Chapter 46
Liz, March 12
All day long I keep thinking about how poorly I handled everything. The ring sits on the kitchen table under a note I left this morning: “We need to talk.” At the time, it seemed like a clever plan. I would put everything out in the open — my frustration, my uncertainty, my feeling that this was too rushed — and we’d have no more secrets.

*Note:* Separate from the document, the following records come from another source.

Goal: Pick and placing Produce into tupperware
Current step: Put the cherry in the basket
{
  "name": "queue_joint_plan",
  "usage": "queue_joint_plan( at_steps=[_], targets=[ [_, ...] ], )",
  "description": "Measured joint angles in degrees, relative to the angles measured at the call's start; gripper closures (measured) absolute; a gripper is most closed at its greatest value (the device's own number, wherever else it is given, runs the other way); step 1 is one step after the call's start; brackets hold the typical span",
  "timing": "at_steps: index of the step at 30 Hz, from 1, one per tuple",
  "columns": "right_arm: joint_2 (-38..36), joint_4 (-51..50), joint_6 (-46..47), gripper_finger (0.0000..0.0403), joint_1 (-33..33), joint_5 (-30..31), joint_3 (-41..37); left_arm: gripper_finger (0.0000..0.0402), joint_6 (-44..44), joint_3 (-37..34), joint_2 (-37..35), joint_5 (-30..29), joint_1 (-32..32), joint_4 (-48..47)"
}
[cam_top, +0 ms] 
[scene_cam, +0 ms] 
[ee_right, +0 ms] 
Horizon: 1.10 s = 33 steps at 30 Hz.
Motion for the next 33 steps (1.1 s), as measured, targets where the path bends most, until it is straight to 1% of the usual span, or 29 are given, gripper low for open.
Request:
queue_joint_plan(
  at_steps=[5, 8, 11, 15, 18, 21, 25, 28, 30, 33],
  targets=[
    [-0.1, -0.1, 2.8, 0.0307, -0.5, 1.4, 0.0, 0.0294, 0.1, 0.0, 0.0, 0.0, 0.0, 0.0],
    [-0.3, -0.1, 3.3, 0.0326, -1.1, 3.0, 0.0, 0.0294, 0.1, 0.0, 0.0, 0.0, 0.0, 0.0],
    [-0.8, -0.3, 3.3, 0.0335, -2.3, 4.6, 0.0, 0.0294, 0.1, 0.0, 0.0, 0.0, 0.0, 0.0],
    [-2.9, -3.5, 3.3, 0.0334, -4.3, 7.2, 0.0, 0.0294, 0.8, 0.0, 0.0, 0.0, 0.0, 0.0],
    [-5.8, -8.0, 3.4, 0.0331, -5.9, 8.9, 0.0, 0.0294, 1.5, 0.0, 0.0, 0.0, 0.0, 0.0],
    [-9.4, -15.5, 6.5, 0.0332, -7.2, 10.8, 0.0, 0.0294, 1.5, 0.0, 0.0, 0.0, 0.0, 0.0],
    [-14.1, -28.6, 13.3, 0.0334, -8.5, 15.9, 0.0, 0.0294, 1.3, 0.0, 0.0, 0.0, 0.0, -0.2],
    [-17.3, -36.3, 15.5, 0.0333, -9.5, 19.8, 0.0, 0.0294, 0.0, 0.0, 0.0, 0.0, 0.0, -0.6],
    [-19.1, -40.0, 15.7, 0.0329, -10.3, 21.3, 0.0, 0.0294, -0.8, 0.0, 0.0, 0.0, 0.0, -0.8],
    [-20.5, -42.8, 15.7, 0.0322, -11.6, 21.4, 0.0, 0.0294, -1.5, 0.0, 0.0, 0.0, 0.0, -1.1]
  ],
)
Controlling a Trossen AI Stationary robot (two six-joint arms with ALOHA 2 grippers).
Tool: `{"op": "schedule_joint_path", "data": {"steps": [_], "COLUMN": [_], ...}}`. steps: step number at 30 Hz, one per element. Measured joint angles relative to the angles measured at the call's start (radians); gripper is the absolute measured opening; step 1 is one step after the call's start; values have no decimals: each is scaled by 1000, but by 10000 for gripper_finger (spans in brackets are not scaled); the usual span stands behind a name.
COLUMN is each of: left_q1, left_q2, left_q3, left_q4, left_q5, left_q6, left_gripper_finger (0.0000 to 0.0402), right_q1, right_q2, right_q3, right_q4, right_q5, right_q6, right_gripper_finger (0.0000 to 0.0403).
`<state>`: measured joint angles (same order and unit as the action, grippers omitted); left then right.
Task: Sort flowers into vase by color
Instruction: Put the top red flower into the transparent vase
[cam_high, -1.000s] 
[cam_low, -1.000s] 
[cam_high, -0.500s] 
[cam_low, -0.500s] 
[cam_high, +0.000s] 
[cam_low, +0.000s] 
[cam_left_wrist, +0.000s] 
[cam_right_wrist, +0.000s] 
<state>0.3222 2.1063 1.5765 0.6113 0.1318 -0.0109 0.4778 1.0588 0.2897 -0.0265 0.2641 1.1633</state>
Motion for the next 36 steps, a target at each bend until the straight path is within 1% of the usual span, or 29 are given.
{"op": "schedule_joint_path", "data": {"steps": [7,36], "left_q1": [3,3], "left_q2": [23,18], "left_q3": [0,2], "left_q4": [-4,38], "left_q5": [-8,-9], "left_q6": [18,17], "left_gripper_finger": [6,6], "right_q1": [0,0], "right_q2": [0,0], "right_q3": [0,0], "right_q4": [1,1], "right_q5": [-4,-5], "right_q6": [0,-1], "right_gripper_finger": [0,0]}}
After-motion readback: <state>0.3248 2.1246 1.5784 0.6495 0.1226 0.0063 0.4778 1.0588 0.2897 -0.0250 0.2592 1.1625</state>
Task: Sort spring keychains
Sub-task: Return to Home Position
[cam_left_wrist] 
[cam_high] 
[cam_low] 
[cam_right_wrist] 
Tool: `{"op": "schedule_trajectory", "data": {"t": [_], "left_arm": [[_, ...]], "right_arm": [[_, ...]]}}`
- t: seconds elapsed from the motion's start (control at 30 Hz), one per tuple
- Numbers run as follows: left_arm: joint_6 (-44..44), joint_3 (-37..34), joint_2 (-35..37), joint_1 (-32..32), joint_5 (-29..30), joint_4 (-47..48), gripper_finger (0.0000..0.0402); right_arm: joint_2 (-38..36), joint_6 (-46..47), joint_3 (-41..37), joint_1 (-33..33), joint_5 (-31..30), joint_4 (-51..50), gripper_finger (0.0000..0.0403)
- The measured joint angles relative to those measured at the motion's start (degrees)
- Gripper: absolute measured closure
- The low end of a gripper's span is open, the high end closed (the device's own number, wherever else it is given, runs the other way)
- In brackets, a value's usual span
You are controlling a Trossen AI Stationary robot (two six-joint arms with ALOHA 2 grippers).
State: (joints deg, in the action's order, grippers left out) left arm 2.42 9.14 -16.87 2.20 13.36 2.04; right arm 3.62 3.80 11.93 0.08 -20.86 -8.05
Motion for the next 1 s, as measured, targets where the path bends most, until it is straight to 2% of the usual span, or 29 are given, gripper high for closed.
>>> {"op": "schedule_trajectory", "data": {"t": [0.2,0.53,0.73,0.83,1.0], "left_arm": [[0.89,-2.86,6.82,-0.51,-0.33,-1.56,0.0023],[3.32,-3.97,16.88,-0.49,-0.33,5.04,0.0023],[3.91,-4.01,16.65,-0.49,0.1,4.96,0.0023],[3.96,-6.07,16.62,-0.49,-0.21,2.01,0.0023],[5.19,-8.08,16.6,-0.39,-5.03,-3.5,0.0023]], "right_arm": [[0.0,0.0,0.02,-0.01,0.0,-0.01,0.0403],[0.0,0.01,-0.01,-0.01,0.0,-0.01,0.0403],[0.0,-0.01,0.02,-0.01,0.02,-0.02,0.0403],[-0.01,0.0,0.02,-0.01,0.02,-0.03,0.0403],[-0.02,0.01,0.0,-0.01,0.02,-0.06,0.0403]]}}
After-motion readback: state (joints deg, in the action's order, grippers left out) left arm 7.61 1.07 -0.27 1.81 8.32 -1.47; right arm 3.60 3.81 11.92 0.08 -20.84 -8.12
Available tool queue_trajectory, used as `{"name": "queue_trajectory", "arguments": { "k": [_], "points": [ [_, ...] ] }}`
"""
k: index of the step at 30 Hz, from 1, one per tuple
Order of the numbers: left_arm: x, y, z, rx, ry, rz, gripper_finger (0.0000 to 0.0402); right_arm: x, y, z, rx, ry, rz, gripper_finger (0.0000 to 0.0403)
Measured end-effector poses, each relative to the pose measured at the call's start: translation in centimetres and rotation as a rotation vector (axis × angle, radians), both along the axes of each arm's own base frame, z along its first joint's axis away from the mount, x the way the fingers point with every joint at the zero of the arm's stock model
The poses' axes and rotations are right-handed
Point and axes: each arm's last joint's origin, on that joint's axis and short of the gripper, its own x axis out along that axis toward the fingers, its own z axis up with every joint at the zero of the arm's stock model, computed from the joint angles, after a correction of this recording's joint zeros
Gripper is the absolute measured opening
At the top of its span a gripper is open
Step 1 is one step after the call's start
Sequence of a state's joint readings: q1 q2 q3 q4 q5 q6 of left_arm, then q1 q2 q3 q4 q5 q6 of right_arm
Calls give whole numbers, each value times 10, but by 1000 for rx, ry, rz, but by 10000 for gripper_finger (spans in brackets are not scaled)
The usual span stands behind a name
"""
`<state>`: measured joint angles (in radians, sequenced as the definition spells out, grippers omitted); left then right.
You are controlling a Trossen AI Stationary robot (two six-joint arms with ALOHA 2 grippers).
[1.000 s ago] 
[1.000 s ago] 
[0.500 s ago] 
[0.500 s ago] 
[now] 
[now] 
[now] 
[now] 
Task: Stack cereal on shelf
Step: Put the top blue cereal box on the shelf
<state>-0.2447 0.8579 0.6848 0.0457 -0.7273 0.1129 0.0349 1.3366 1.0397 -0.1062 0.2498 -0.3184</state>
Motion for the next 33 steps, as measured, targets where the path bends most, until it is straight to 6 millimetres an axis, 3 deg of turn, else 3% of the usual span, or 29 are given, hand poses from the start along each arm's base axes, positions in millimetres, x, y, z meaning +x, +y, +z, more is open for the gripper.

But now… what if he comes home in the middle of the day and sees it alone? I hadn’t really thought that through. He could very well stumble on it while I’m gone, and then all those emotions — confusion, surprise, maybe even anger — would be left for him to handle by himself. That’s unfair. I refuse to be the person who unloads their feelings without considering the other side.
All day I check my phone, half hoping, half fearing that he’ll call or text because he found the ring. My chest tightens with every glance at the screen.
After a full day of teaching I have a Writer's Theater group. I try to find someone to cover for me and fail miserably. So, by the time I get home, it’s almost five. The ring is still untouched, and there’s no message. That’s when I make a choice: I won’t let myself spiral in waiting. I grab my phone and call.
“Hi, you’ve reached Matt. I can’t come to my phone… ”
I hang up before hearing the rest of the message. I already know where his priorities lie. And you know what? That’s fine. This is my life, my choices, my heart. The ring can wait. I can wait. I’ve decided that I will not be paralyzed by what anyone else does or doesn’t do.